The coronavirus spread on an international flight, in a hotel corridor and then to household contacts despite efforts to isolate and quarantine patients, New Zealand researchers reported Thursday.
Careful genomic tracing confirmed the spread of the virus among nine patients and shows how people can infect one another despite careful efforts, the researchers reported in the journal Emerging Infectious Diseases.
One of those infected had spent 14 days in quarantine after being evacuated on a chartered 747 jet from India to New Zealand last August and had tested negative twice.
Others appear to have become infected on the flight, even though it was only a third full and passengers were spaced apart from one another. All passengers were required to wear face masks for the duration of the flight.
The evacuees were quarantined in a hotel, in rooms with balconies and private bathrooms. But at least two more got infected in the hotel, the researchers reported.
Closed-circuit television shows one of the people infected on the flight and two people infected in the hotel were never in direct contact and were not even outside their rooms at the same time, the researchers said.
“Nevertheless, footage showed that during routine testing on day 12, which took place within the doorway of the hotel rooms, there was a 50-second window between closing the door to the room of case-patient C and opening the door to the room of case-patients D and E. Therefore, we hypothesized that suspended aerosol particles were the probable mode of transmission in this instance, and that the enclosed and unventilated space in the hotel corridor probably facilitated this event,” they wrote.

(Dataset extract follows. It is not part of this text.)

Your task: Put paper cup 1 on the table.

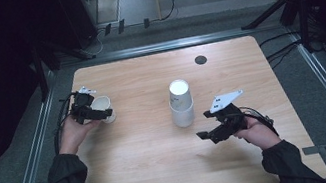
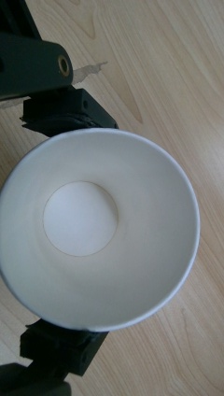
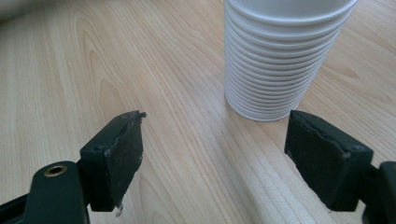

After 14 days of quarantine in the New Zealand city of Christchurch, and repeated negative tests, some of the travelers were flown on a chartered flight to Auckland, where they were met by household contacts. Two of those contacts became infected.
The team tested samples from everyone infected. “We found a genomic link between virus isolated from all 9 case-patients,” they wrote.
“These findings reinforce the need for rigorous border control processes for countries pursuing COVID-19 elimination,” they wrote. Plus, careful testing and contact tracing is important for keeping track of the virus, they said.